#### [Task to carry out]
Of the lines below, copy those that hold the word "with".

#### [Provided data]
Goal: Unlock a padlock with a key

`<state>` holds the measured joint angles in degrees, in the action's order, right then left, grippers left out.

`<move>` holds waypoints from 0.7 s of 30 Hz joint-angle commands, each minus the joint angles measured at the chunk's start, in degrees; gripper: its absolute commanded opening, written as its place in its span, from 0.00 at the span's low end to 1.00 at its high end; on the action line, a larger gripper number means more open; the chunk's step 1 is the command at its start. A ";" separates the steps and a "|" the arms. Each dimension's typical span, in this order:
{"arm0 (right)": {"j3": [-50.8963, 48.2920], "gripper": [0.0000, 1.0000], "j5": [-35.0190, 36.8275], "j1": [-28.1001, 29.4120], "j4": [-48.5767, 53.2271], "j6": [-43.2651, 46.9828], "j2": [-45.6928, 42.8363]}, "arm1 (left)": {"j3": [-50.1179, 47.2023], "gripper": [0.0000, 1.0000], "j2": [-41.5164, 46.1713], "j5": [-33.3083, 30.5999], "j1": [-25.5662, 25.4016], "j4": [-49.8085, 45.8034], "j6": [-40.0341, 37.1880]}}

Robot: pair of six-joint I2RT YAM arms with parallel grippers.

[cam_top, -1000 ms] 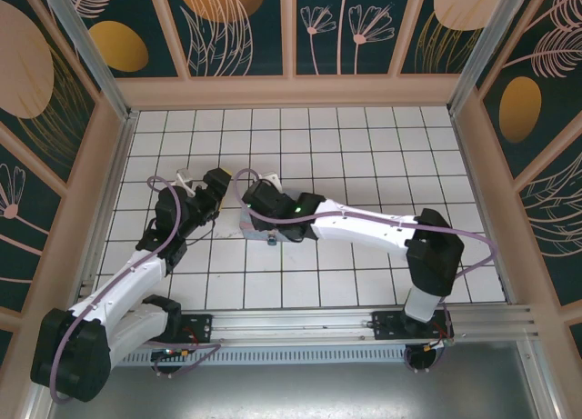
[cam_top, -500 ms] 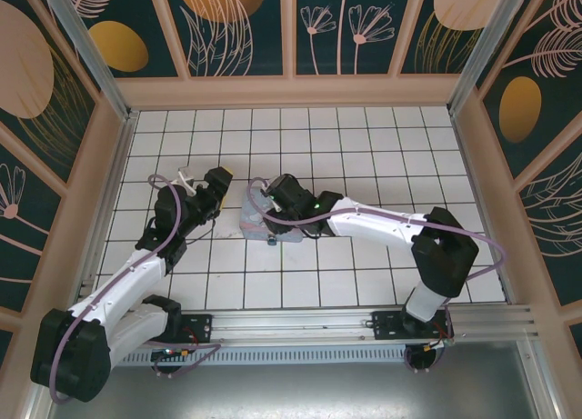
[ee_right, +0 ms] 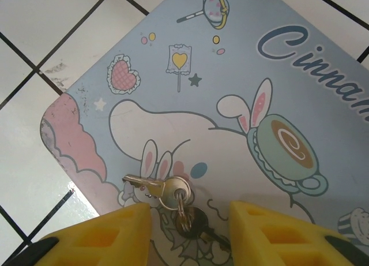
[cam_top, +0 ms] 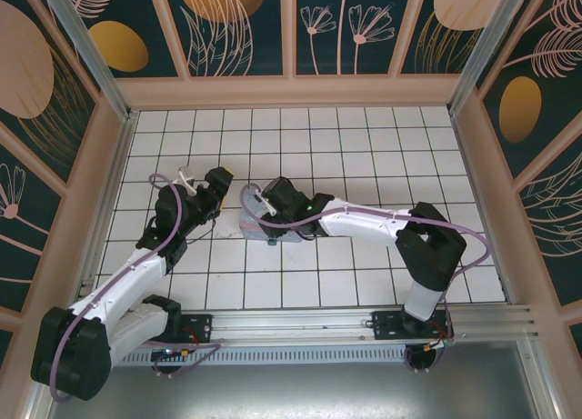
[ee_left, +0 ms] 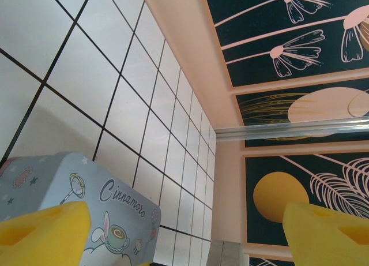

#### [Task response]
Goal: Unlock a padlock with a key
Robot: pair of six-joint I2RT YAM arms with parallel grippers.

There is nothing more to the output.